*Task instructions:*
Line by line, copy the entries exactly, excluding the pictures.

%%

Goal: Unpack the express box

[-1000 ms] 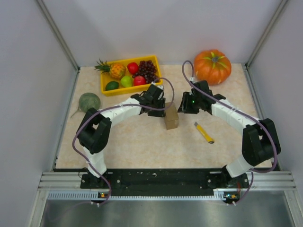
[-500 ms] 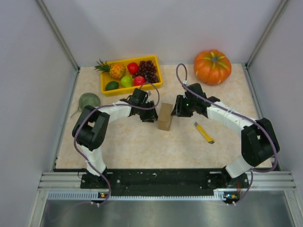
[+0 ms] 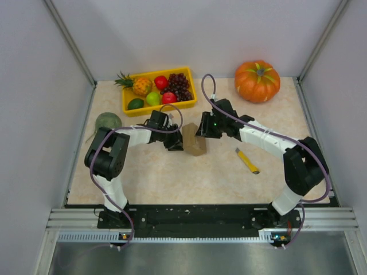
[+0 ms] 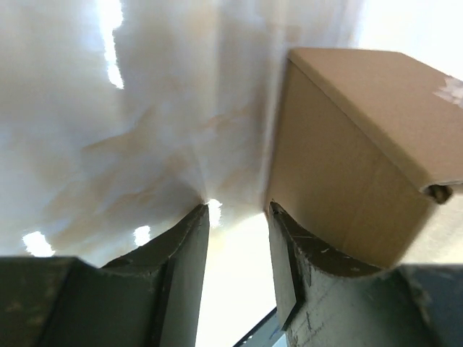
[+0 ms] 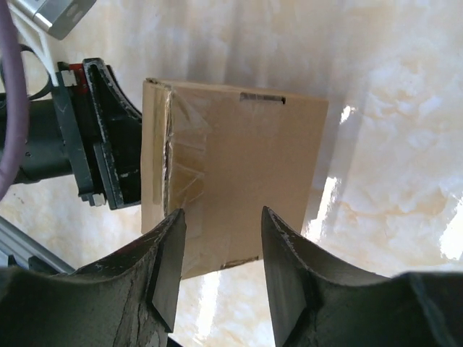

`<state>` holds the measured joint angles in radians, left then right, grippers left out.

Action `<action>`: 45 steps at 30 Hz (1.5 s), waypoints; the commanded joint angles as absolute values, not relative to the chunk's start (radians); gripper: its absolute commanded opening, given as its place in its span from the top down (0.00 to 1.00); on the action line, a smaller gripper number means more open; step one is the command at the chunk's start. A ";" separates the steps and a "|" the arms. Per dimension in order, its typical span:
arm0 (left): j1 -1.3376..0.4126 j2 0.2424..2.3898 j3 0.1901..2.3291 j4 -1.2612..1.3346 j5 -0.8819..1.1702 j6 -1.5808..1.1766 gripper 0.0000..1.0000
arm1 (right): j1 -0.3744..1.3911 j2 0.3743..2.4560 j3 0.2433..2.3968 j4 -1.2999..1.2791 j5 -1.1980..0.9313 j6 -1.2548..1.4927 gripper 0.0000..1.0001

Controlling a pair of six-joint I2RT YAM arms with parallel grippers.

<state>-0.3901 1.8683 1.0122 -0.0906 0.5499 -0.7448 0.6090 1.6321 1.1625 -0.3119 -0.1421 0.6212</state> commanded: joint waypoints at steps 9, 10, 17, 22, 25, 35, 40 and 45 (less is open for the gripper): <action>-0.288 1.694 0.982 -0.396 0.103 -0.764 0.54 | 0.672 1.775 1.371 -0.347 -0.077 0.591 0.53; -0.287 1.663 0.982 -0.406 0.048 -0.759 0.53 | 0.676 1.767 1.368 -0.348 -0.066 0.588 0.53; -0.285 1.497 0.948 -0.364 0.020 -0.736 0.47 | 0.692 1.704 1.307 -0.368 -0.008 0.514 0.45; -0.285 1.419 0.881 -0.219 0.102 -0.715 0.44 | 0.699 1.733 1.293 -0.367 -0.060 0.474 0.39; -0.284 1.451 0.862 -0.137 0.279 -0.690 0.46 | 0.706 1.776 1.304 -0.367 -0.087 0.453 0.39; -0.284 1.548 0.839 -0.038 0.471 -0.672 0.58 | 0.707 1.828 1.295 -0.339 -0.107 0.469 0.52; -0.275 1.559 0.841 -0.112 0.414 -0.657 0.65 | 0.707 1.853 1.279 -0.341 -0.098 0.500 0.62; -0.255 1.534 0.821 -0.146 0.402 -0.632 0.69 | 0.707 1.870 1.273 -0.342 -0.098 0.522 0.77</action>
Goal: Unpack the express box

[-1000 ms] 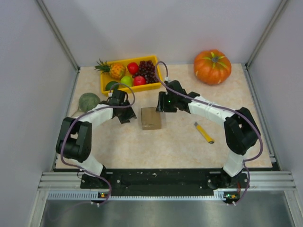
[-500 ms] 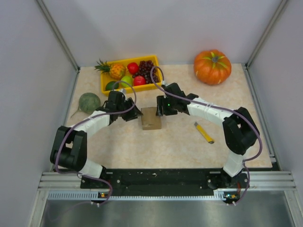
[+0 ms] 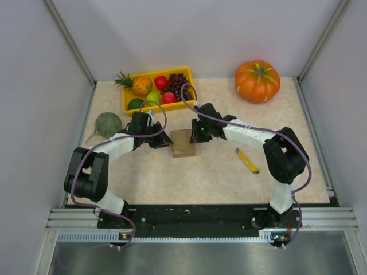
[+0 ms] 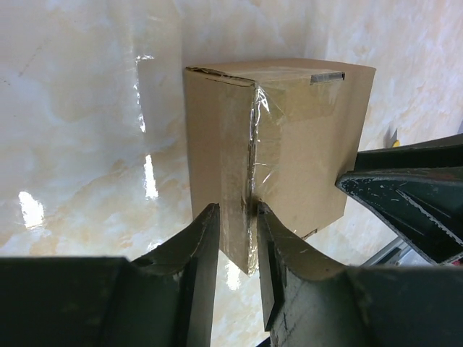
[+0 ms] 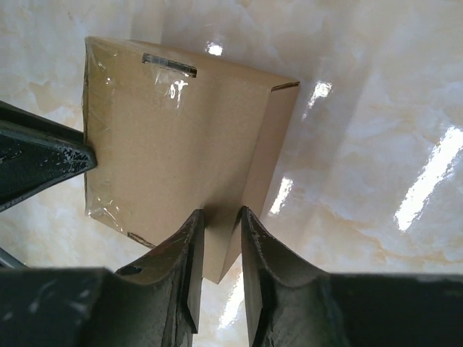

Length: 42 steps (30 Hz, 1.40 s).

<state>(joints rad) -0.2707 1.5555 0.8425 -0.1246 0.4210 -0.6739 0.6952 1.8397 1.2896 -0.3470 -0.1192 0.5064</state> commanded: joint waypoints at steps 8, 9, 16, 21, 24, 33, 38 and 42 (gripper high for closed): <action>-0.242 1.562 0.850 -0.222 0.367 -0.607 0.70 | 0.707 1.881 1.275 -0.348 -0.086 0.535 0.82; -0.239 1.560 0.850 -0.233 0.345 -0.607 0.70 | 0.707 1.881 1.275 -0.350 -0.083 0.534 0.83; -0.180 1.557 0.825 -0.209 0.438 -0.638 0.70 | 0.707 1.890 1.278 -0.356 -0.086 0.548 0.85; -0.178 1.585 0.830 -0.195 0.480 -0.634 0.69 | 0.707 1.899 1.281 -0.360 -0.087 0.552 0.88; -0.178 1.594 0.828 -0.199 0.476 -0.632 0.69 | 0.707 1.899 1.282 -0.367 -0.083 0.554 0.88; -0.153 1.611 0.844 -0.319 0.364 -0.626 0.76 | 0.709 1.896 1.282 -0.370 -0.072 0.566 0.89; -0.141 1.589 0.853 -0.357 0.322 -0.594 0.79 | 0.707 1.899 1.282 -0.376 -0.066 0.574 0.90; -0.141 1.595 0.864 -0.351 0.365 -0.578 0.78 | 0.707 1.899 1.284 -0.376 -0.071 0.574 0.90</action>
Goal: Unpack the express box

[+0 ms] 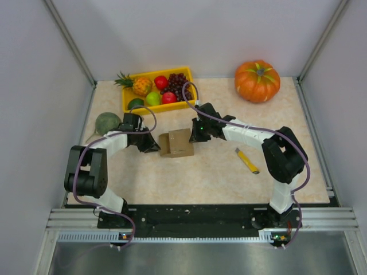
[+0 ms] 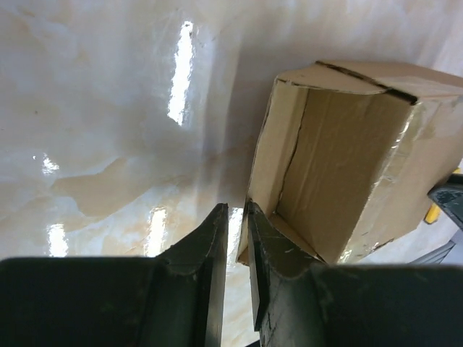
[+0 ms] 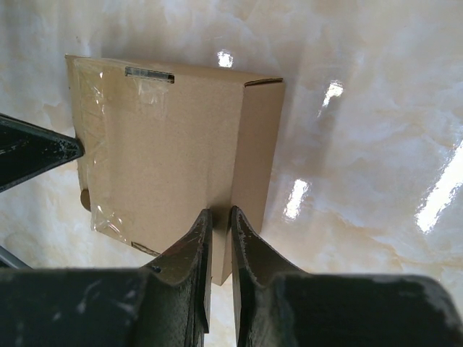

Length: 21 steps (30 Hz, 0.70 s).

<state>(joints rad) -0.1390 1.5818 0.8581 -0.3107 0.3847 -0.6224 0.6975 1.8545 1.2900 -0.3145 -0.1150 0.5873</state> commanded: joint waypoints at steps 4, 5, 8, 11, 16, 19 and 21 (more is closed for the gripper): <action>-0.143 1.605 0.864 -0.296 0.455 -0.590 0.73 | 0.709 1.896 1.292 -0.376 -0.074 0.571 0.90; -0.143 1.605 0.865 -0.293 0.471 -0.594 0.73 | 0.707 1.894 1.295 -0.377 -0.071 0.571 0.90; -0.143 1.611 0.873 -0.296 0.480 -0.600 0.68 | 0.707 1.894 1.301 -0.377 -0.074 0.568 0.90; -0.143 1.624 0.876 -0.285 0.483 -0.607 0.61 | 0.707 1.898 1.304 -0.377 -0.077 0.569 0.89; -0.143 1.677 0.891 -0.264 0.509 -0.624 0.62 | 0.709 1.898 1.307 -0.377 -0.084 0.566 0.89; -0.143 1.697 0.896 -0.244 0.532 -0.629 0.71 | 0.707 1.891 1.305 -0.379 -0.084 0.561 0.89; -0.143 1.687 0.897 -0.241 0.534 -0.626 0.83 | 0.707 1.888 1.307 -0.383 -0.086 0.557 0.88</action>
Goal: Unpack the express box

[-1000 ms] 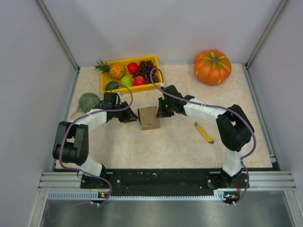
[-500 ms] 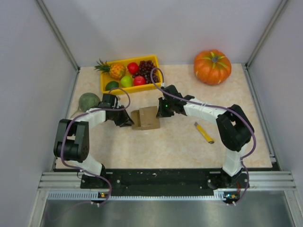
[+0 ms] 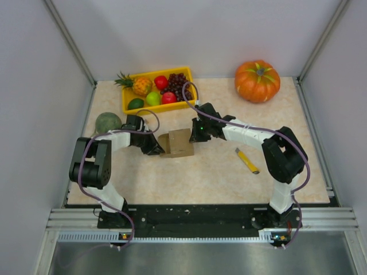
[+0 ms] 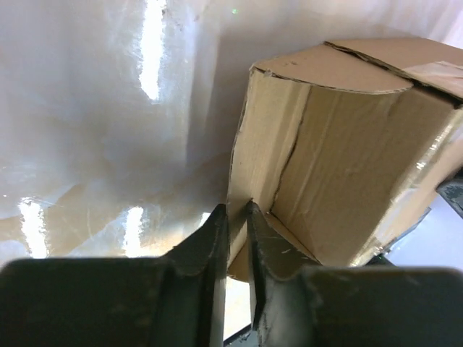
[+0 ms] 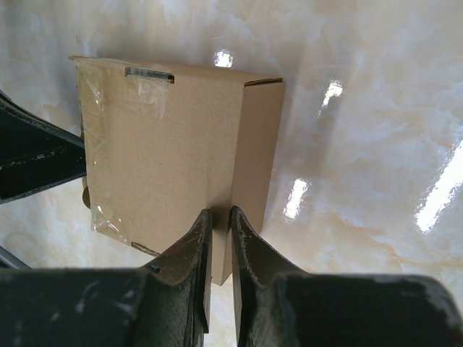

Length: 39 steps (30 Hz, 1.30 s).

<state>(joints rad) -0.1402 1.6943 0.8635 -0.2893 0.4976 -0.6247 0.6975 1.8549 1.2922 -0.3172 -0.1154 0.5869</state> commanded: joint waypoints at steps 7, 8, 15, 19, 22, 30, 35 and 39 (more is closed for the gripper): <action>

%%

*Task response:*
Goal: Unpack the express box

[-1000 ms] 
[-500 ms] 
[+0 ms] 
[+0 ms] 
[+0 ms] 

`<state>` holds the measured joint angles in radians, left then right, grippers left out.

Action `<action>`: 45 steps at 30 Hz (1.5 s), waypoints; the commanded joint angles as absolute values, not relative to the chunk's start (radians); gripper: its absolute commanded opening, given as its place in its span from the top down (0.00 to 1.00); on the action line, a smaller gripper number means more open; step one is the command at the chunk's start. A ";" separates the steps and a "|" the arms. Per dimension in order, its typical span:
arm0 (left): j1 -1.3376..0.4126 j2 0.2424..2.3898 j3 0.1901..2.3291 j4 -1.2612..1.3346 j5 -0.8819..1.1702 j6 -1.5808..1.1766 gripper 0.0000..1.0000
arm1 (right): j1 -0.3744..1.3911 j2 0.3743..2.4560 j3 0.2433..2.3968 j4 -1.2999..1.2791 j5 -1.1980..0.9313 j6 -1.2548..1.4927 gripper 0.0000..1.0001

Controlling a pair of six-joint I2RT YAM arms with parallel grippers.

<state>-0.3901 1.8683 1.0122 -0.0906 0.5499 -0.7448 0.6090 1.6321 1.1625 -0.3119 -0.1421 0.6212</state> commanded: joint waypoints at steps 9, 10, 17, 22, 25, 35, 40 and 45 (less is open for the gripper): <action>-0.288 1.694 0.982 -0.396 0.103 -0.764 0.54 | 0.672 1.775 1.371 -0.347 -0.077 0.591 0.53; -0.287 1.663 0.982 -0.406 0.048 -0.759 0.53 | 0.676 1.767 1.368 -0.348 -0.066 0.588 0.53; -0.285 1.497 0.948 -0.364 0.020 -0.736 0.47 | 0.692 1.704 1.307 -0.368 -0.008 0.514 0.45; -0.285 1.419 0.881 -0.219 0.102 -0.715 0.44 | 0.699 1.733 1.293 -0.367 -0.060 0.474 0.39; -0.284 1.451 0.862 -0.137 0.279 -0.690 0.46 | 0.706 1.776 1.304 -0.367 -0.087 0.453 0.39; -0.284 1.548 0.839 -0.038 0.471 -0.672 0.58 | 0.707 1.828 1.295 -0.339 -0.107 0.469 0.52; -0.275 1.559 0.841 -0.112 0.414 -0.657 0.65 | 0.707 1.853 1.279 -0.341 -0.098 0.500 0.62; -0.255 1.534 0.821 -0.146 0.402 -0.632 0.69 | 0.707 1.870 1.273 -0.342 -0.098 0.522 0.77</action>
Goal: Unpack the express box

[-1000 ms] 
[-500 ms] 
[+0 ms] 
[+0 ms] 
[+0 ms] 

Length: 42 steps (30 Hz, 1.40 s).

<state>(joints rad) -0.2707 1.5555 0.8425 -0.1246 0.4210 -0.6739 0.6952 1.8397 1.2896 -0.3470 -0.1192 0.5064</state> commanded: joint waypoints at steps 8, 9, 16, 21, 24, 33, 38 and 42 (gripper high for closed): <action>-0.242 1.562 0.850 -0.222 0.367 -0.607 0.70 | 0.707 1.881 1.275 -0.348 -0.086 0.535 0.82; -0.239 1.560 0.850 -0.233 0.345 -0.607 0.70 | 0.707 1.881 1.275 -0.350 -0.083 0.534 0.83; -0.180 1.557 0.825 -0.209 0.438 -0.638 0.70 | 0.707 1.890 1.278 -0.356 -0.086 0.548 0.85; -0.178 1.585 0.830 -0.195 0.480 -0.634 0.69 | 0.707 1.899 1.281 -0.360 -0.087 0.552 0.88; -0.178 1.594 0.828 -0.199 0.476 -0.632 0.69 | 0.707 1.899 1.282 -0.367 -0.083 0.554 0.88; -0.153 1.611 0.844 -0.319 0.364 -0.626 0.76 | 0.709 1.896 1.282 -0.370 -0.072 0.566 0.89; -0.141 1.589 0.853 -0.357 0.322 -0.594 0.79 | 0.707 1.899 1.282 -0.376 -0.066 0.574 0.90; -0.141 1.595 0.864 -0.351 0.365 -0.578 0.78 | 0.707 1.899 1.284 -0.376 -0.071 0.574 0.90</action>
Goal: Unpack the express box

[+0 ms] 
[+0 ms] 
[+0 ms] 

Length: 21 steps (30 Hz, 0.70 s).

<state>(joints rad) -0.1390 1.5818 0.8581 -0.3107 0.3847 -0.6224 0.6975 1.8545 1.2900 -0.3145 -0.1150 0.5873</state> commanded: joint waypoints at steps 4, 5, 8, 11, 16, 19 and 21 (more is closed for the gripper): <action>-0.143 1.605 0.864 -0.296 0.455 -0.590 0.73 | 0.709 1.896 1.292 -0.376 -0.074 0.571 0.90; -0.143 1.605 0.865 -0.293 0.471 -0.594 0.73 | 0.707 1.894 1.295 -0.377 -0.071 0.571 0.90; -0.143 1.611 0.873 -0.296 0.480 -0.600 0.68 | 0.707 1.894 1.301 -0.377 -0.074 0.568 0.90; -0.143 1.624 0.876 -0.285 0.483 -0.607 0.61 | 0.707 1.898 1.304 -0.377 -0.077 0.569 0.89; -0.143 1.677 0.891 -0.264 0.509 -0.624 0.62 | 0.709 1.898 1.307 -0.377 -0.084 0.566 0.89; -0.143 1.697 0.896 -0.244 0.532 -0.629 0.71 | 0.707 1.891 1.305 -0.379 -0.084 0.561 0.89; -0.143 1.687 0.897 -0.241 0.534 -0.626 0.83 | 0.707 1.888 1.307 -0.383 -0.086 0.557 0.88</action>
Goal: Unpack the express box

[-1000 ms] 
[-500 ms] 
[+0 ms] 
[+0 ms] 
[+0 ms] 

Length: 39 steps (30 Hz, 1.30 s).

<state>(joints rad) -0.1402 1.6943 0.8635 -0.2893 0.4976 -0.6247 0.6975 1.8549 1.2922 -0.3172 -0.1154 0.5869</state> commanded: joint waypoints at steps 7, 8, 15, 19, 22, 30, 35 and 39 (more is closed for the gripper): <action>

Nothing further is needed for the answer.